当尾を訪れる時期は新緑の頃がベストかも知れません。岩船寺境内にあじさいが咲くまで待つ手もあります。ただ、浄瑠璃寺を終点と決めたときから選択肢は春しかありませんでした。堀辰雄の短い随筆『浄瑠璃寺の春』を追体験してみたかったからです。山門手前の参道右手には、「どこか犯しがたい気品がある、それでいて、どうにでもして手折って、ちょっと人に見せたいような、いじらしい風情をした花だ」と堀辰雄に言わしめた馬酔木が白い花を咲かせていました。桜や白モクレンと混じって春の装いここに極まれりです。
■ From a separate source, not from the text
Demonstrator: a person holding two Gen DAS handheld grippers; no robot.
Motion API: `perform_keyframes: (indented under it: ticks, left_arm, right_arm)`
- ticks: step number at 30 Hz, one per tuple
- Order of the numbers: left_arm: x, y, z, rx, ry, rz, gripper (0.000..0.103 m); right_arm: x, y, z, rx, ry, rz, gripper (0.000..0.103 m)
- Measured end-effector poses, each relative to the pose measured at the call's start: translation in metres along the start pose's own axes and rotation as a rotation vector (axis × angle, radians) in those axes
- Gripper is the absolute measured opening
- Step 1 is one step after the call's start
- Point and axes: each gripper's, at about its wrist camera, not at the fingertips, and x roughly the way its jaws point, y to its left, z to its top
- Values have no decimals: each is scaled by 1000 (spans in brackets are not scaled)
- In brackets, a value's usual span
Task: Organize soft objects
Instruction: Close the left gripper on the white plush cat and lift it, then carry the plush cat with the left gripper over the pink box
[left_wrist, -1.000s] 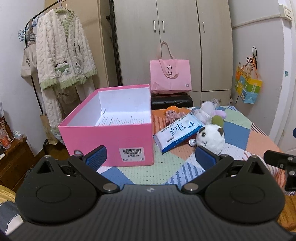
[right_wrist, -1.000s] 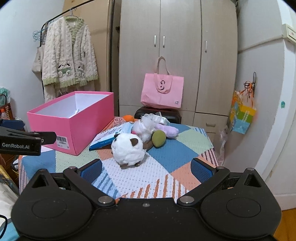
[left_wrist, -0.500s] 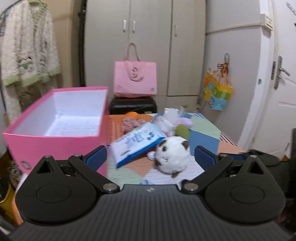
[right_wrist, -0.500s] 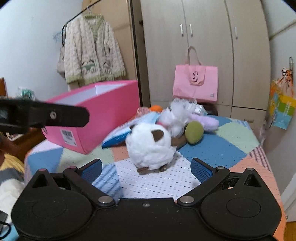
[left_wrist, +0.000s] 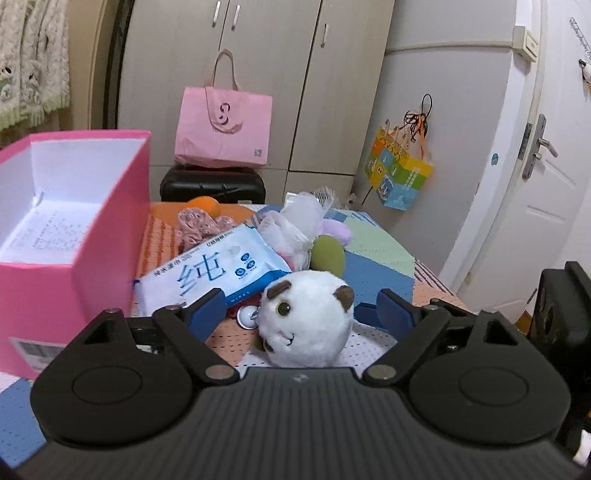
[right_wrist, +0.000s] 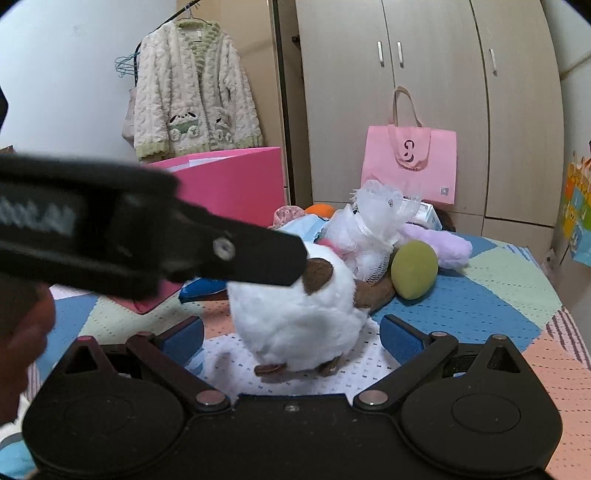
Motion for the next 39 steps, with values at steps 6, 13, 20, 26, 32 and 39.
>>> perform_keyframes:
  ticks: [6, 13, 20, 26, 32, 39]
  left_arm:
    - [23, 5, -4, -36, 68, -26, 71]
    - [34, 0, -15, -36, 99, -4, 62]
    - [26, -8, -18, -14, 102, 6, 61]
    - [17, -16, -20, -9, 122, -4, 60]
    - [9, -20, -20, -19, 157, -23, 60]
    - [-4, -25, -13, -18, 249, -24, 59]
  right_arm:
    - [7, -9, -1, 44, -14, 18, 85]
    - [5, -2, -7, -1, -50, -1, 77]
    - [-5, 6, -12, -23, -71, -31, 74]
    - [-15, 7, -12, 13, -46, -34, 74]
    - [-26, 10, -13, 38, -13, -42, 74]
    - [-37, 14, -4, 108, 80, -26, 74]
小田原山浄瑠璃寺は九体寺とも呼ばれ、阿弥陀堂に入ると金色の丈六像(224cm)の中尊と半丈六像(139〜145cm)の8体の阿弥陀如来像(国宝)が一列でお出迎えしてくれます。本堂の奥行きが狭いのは扉を開け放って外から拝むように設えられたからだそうです。ひんやりとした空気を感じながら、扉を背にして阿弥陀様を拝んでいるとしばし西方浄土へ思いを馳せることができます。

梵字の阿字をかたどった池を挟んで奥まった高台には三重塔が聳えています。ちなみに庭園内の池は現在修復工事中でした。阿弥陀堂も三重塔(いずれも国宝)も京都府に残る数少ない平安時代の遺構です。ご本尊の秘仏薬師如来は三重塔に安置されていて、毎月8日(ほかに春分秋分の日など)に公開されています。
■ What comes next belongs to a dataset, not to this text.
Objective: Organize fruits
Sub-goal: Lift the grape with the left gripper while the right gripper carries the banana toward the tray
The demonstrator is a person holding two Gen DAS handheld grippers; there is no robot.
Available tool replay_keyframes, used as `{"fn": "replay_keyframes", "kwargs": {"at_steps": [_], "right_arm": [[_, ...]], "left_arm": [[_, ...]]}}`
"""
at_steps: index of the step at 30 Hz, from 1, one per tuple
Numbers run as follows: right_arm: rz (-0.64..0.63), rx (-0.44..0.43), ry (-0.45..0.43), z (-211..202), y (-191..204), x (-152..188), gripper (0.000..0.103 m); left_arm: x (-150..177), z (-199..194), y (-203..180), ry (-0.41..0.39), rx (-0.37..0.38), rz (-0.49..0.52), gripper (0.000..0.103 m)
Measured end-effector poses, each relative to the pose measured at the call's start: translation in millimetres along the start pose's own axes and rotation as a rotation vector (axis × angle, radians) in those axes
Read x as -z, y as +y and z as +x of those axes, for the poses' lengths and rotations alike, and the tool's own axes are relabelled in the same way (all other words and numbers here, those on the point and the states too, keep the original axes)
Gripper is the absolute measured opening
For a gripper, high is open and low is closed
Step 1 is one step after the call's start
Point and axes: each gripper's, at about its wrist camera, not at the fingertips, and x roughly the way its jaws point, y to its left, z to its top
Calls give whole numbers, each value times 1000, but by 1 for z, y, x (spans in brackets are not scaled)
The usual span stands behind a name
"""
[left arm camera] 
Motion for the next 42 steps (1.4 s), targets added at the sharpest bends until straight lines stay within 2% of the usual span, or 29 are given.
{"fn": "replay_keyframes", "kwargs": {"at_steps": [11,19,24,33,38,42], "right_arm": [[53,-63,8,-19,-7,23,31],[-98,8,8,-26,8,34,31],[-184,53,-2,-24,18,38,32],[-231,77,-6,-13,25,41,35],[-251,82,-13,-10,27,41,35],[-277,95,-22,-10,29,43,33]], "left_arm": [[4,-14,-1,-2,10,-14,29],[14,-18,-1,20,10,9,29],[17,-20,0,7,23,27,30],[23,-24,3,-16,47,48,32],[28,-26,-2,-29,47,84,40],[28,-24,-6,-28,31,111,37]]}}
阿弥陀堂から説明を始めてしまいましたが、正しくは、まず三重塔の前で薬師如来を拝み、その場で振り返り阿字池越しに阿弥陀如来様に祈るのが正しい参拝の作法だそうです。宇治の平等院もそうですが、浄瑠璃寺の境内全体が浄土思想の世界観を示しているので、此岸から彼岸を臨まなくてはいけません。

参道を戻る途中、右手にあ志び乃店という名前の茶店があります。浄瑠璃寺と地続きの立派な庭を無料で鑑賞させてくれますので立ち寄るといいでしょう。モクレンの大木が満開でそれはそれは見事でした。浄瑠璃寺の春を惜しみながら、参道前から定期運行している木津川市コミュニティバスに乗車、駐車場のある岩船寺まで戻ると陽は大きく傾いていました。